Severe economic and operational problems face any north Alaska EOR project. Ref. 1 highlights the relatively short window of opportunity for north Alaska EOR projects before operating economics and transportation costs curtail options. Early Prudhoe EOR screening studies were started shortly after the start of field production to investigate the applicability of the principal enhanced recovery methods. The possible recovery processes considered fell into four categories: (1) surfactant flooding, (2) enhanced waterflood techniques, (3) thermal processes, and (4) miscible gas displacement processes.
Surfactant flooding is recognized as a potential EOR process. Recent reviews did not find a surfactant currently available that would be effective over the range of temperatures and salinities anticipated in the reservoir; however, laboratory studies of surfactants continue.
Enhanced waterflood techniques - such as carbonated, caustic, or polymer flooding - were found to offer limited potential for improving waterflood performance.
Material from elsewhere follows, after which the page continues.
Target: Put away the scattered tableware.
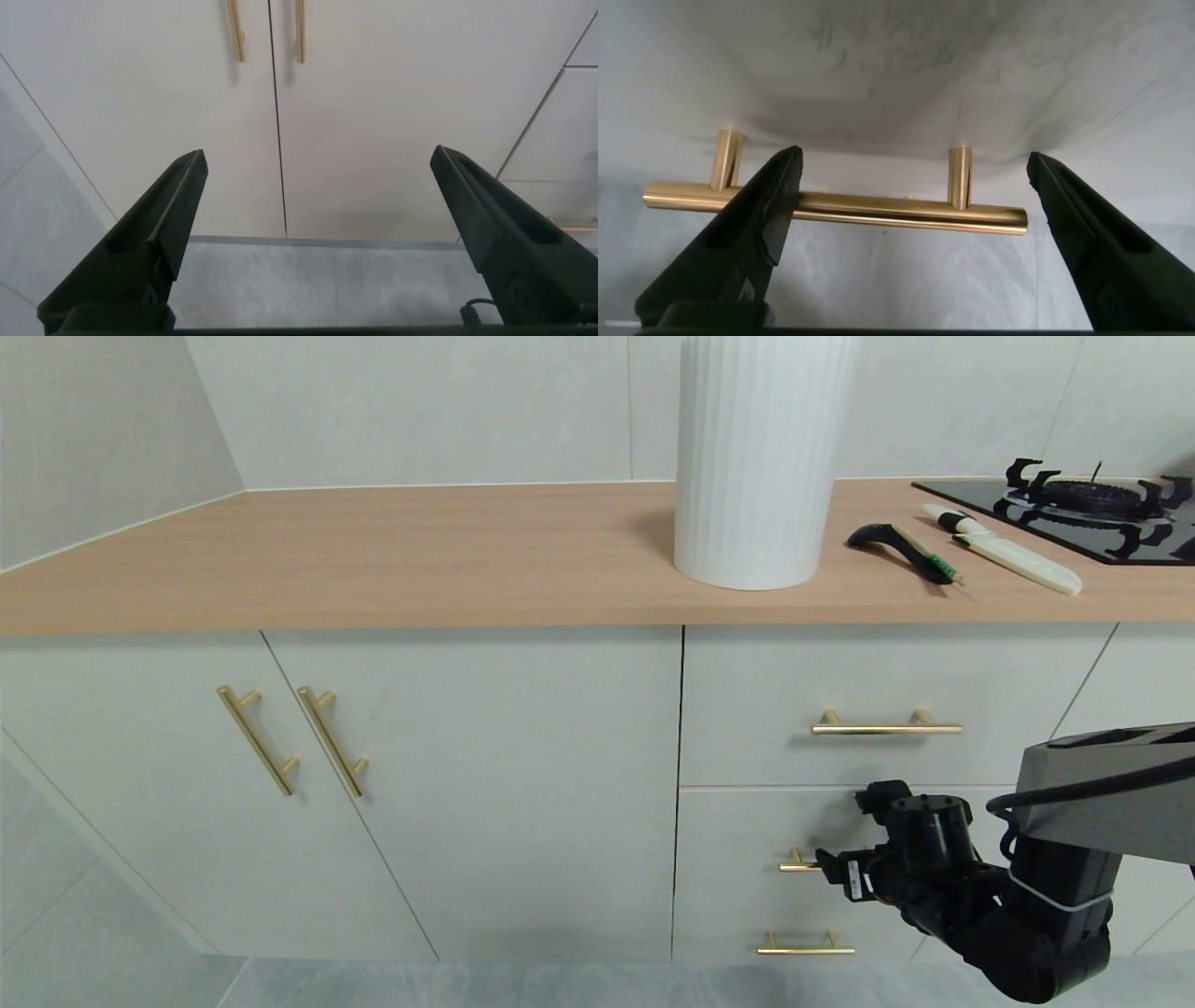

Investigations indicated, however, that the techniques are not cost-effective because of the logistics of supplying large quantities of chemicals to the remote Arctic field location.
Thermal processes were eliminated because the depth and pressures of the Sadlerochhit formation make these processes economically unattractive for the light oil reservoir.
Two main types of miscible gas displacement processes were considered: vaporizing, or high-pressure lean-gas drive, and condensing, or rich-gas drive. The vaporizing process is not applicable at Prudhoe Bay because Sadlerochit crude is relatively low in intermediate components and because the critical pressure at which methane, or CO2, and Sadlerochit oil become miscible is well above reservoir pressure levels. On the other hand, the condensing process is viable. With the addition of intermediate hydrocarbons, principally ethane and propane, to separator off-gas, an injectant that is miscible with Sadlerochit oil at typical reservoir conditions can be obtained.2,3 The required intermediate hydrocarbon components can be obtained from produced fluids at Prudhoe.